Nous voulons une Europe ouverte sur le monde. Notre continent a théorisé les droits de l’Homme et leur universalité ; l’ensemble des pays qui constituent l’Union européenne sont des démocraties, souvent depuis longtemps. Mais l’Europe a porté aussi le colonialisme, a engendré deux guerres mondiales et un génocide. L’Europe n’a donc aucun titre à se poser en exemple, mais elle a vocation à mettre en commun avec les autres peuples du monde son expérience. Nombre de pays attendent de l’Union européenne qu’elle partage son expérience, notamment ceux avec qui nous avons tissé des liens tout au long de l’histoire. C’est notre responsabilité d’Européens de promouvoir un système international fondé sur la mondialisation des droits, sur l’égalité et la solidarité. Pour cela, il faut que l’Europe s’ouvre au monde et offre un autre visage que celui d’une forteresse assiégée. L’Union doit respecter le droit de chacun à circuler librement, et elle doit mettre en œuvre les moyens nécessaires pour que, dès que possible, la liberté d’installation soit effective. Dès maintenant, elle doit reconnaître la citoyenneté de résidence de tous les étrangers y habitant et respecter pleinement le droit d’asile. L’Europe culturelle est déjà une réalité dont il faut amplifier la richesse et la diversité, notamment pour empêcher l’hégémonie d’une culture fondée sur un modèle dominant. Il nous appartient à tous de construire un espace public laïque pour accueillir cette pluralité culturelle qui est la marque de notre époque.

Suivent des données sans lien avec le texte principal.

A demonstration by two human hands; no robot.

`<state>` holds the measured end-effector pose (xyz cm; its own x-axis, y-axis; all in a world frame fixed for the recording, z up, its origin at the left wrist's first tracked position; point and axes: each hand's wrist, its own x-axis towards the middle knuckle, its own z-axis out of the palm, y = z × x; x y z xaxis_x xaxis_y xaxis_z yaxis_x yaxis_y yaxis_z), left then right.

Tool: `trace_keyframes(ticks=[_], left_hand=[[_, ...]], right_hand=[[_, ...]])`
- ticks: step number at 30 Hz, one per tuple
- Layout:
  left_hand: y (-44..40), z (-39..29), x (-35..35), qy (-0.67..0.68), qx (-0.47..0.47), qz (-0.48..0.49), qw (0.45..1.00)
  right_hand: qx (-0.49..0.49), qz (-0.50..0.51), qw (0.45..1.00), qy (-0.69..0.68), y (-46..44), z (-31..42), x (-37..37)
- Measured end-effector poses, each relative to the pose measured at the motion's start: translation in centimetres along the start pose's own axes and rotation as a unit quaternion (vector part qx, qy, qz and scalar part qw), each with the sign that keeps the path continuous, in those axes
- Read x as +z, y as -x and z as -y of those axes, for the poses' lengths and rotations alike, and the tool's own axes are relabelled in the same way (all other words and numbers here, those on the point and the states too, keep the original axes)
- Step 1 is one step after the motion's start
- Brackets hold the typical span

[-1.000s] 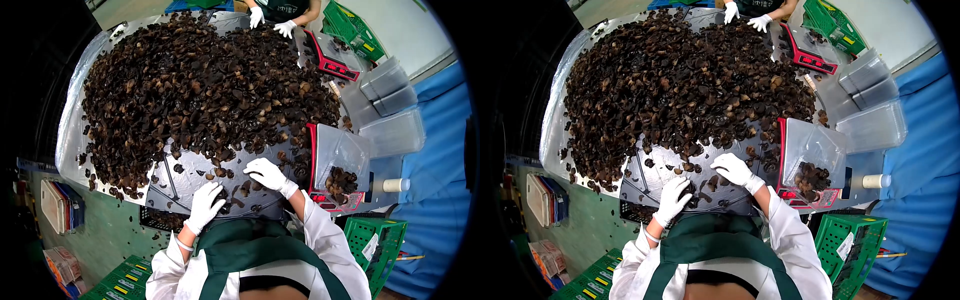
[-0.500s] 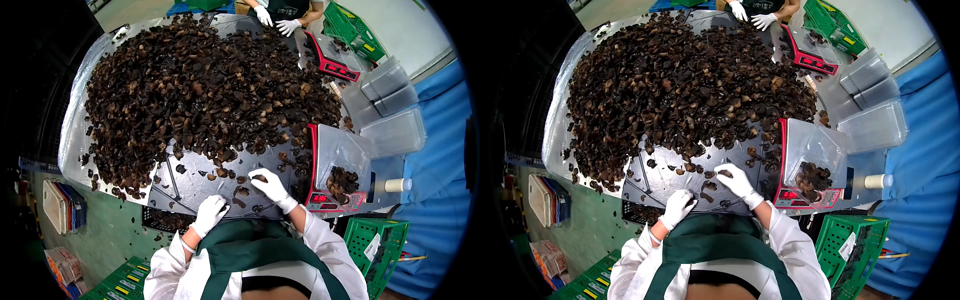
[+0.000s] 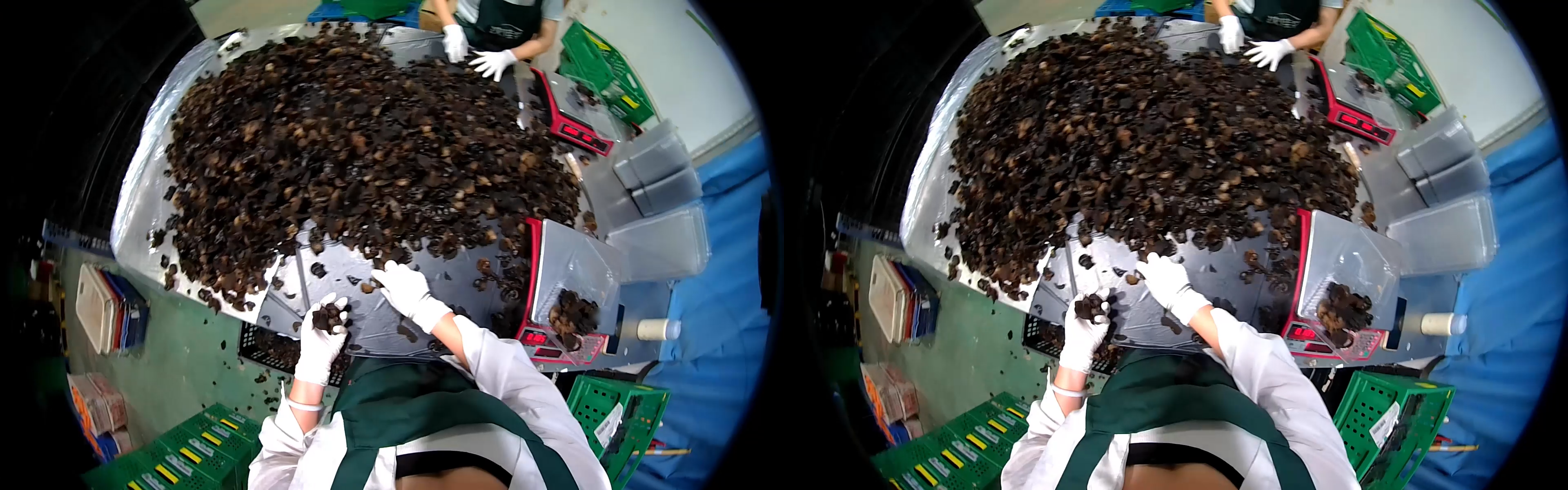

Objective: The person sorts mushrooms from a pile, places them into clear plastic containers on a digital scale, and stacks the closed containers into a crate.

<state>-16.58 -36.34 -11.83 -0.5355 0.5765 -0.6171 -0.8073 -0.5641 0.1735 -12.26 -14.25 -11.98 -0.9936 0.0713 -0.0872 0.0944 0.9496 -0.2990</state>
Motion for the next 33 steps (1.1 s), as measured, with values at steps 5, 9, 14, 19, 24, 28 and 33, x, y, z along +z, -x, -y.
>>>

Nous savons que l’Union européenne, aujourd’hui, est loin d’atteindre le minimum de nos exigences. La division survenue au sujet de l’Irak, le néo-libéralisme qui sévit, tant au niveau de plusieurs gouvernements que de la commission européenne, montrent que l’Europe politique et sociale est encore loin devant nous. Nous en sommes convaincus : c’est seulement en nous engageant dans cette voie que l’Europe réunira les citoyens des pays qui la composent autour d’un projet fondateur d’une nouvelle citoyenneté. Nous en sommes convaincus : c’est à cette condition que l’Europe pourra participer à la construction d’une société internationale qui rejette la guerre, l’inégalité et les nationalismes.